Сторожиха отчерчивает прямоугольник между литовским надгробием и серым старательским крестом. Всаживает лопату по самый завиток, выворачивает черный пласт земли. Я сажусь на теплый цемент надгробия, смотрю, как мелькает лопата. В ноздри мне вливается, перебивая «Белую сирень», запах сырого чернозема, обрезанных корешков, прошлогодних листьев и женского пота.
— Знаете, Пелагея Абросимовна, — вскакиваю я с плиты, — закрою-ка я вам наряд рублей на тридцать... Как за шурф, понимаете? Больше не могу, а тридцать выпишу.
Она разгибается и смахивает бугорчатым, жилистым тылом ладони пот со своих светлых усиков.
— Вот это другой разговор.
— Передохните. — Я вырываю у нее черень, сбрасываю «энцефалитку» и врезаю лопату в желтую супесь. Грунт берется легко. Слушаю сторожиху под мерные взмахи лопаты.
— Не внучата бы, обошлась и без приработка. — Кисти рук ее с набрякшими ветками вен свисают с раздвинутых коленок. — А куда денешь их, коли мать с отцом прямо заморили детишек. Мастером горным сынок-то, невестка в конторе сидит. В кухне у них холодильник поуркивает, а детишки белее манной каши, чуть что не по ним — в пол ногами: «Топ-топ-топ, гук-гук-гук...» Ну, забрала к себе, козьим молоком отпоила, рассказками ублажила... Сейчас сам видел — как пузыри!
Я киваю и наваливаюсь на лопату. Раздается скрежет железа о мерзлоту. Я вошел в землю до пояса, но дальше копать бесполезно. Я-то знаю, что такое мерзлота. Меня уже охватило холодом. Тут лопатой ничего не сделаешь.
— Мерзлота к себе так просто не пускает. — Взгляд Пелагеи Абросимовны невидящ: он устремлен под ноги, в землю, словно глаза видят там, под землей, что-то. — На пожог ее беру. Дрова пилить придется.
Мой взгляд тоже устремляется в землю. Он расплывается на солнечной струе чугунного памятника. И я вижу лежащих в вечной мерзлоте. Нет, не просто лежащих — плывущих в океане времени. А нет ли берегов у этого океана? И не предчувствие ли этих обетованных материков влекло еще фараонов: «О мать Нейт, распростри надо мной свои крылья, извечные звезды».

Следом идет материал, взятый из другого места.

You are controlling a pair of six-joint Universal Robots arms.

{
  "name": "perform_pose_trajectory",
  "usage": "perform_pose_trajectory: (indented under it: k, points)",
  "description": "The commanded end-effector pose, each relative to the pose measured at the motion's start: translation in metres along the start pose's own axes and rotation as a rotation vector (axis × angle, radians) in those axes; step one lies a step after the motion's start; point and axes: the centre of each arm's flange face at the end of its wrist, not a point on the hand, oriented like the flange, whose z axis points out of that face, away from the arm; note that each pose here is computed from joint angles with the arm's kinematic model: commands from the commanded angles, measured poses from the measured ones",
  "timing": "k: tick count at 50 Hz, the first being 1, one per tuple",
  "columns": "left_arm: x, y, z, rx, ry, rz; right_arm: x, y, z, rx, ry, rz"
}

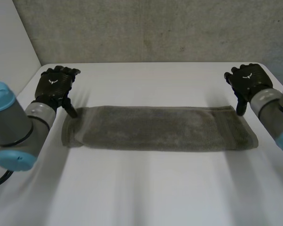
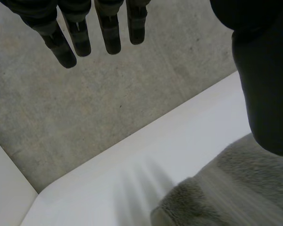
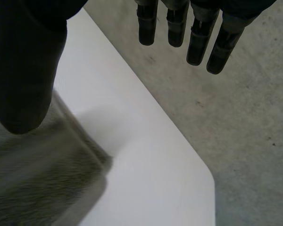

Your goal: Fold the towel.

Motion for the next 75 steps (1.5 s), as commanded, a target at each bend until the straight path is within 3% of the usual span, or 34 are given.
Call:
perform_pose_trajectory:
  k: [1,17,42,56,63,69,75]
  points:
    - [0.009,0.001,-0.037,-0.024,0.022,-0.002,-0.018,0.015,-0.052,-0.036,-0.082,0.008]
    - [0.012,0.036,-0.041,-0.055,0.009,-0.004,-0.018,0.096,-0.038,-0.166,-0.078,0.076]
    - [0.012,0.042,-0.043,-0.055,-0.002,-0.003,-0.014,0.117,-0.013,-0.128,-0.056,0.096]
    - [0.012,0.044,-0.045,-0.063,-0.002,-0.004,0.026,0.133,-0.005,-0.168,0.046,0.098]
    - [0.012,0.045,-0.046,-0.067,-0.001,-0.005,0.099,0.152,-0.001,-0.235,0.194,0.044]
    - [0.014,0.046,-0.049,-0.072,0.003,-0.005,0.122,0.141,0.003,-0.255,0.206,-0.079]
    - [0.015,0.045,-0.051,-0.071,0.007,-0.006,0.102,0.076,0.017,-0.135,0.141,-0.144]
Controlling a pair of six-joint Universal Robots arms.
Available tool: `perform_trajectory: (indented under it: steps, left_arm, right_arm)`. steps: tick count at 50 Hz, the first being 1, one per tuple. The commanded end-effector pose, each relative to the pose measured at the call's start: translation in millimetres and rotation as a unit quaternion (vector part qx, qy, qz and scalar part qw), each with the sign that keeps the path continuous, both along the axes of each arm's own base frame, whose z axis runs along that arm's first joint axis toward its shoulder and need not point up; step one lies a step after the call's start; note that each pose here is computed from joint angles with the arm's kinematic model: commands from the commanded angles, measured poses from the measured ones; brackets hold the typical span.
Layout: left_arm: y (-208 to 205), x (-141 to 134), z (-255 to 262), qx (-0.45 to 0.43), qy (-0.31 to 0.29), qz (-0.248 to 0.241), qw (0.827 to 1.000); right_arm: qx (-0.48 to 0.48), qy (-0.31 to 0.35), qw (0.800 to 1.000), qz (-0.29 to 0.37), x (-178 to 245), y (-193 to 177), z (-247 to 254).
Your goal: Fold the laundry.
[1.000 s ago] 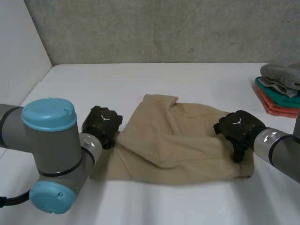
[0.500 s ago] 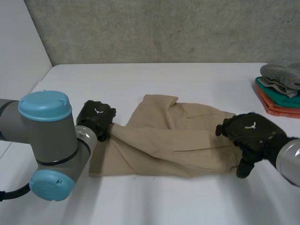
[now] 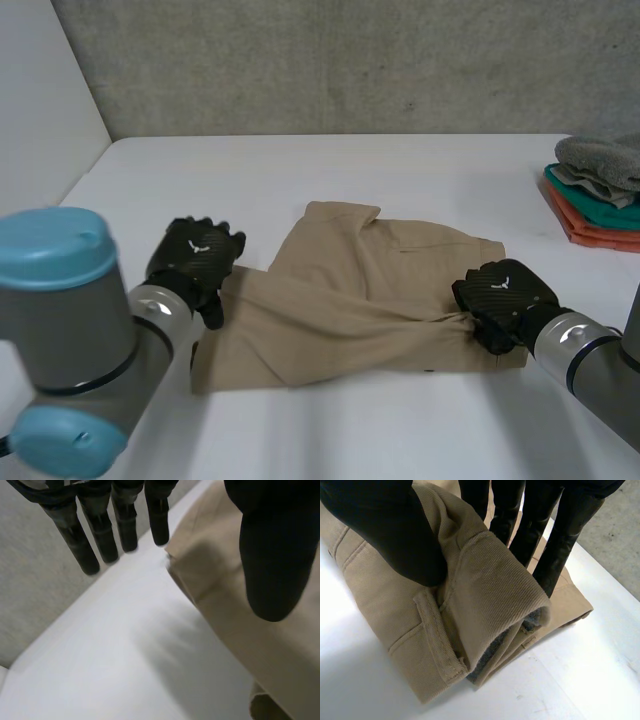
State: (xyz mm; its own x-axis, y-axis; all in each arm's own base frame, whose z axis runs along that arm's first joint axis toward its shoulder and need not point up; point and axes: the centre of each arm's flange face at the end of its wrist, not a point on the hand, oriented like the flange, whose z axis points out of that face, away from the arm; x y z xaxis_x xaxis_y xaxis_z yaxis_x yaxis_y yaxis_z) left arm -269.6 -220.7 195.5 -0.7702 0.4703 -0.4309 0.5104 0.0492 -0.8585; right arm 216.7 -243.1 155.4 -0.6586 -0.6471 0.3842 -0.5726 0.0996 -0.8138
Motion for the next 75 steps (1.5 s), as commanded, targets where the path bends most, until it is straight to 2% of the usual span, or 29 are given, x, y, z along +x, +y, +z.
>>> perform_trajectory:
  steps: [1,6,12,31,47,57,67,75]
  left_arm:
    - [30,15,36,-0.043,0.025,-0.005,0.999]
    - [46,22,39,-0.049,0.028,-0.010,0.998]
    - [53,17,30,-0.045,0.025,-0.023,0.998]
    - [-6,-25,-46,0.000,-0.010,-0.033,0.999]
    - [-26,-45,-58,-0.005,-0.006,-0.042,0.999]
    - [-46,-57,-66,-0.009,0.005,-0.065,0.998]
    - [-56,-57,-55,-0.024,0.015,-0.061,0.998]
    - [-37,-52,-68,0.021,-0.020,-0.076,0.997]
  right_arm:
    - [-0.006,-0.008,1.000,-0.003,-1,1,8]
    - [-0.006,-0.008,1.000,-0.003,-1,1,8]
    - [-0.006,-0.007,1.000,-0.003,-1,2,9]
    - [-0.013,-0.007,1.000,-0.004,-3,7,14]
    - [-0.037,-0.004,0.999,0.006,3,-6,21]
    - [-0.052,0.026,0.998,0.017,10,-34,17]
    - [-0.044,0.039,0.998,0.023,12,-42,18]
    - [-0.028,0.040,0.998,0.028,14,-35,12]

— Да, пора раскладывать пожог, — говорю я, выскакивая из ямы, поднимаю «энцефалитку» и стряхиваю ее. Из кармана выпадает флакон с духами. Беру его, отираю от песчинок, налипших к стеклу, и протягиваю сторожихе.
— Возьмите, Пелагея Абросимовна.
Женщина будто от сна отрывается. Она благоговейно ставит флакон на ладонь, отвинчивает крышку и втягивает духи затрепетавшими ноздрями.
— В доме поставлю. — Она прижимает флакон к груди. — Пусть старичку весной будет пахнуть.
— Пойду насчет остального для Володи. — Я разглядываю рубчатый след своей подошвы.
— Ну, дай тебе бог здоровья. — И, улыбаясь, сторожиха выставляет на солнце белые, словно кусочки разбитой тарелки, зубы.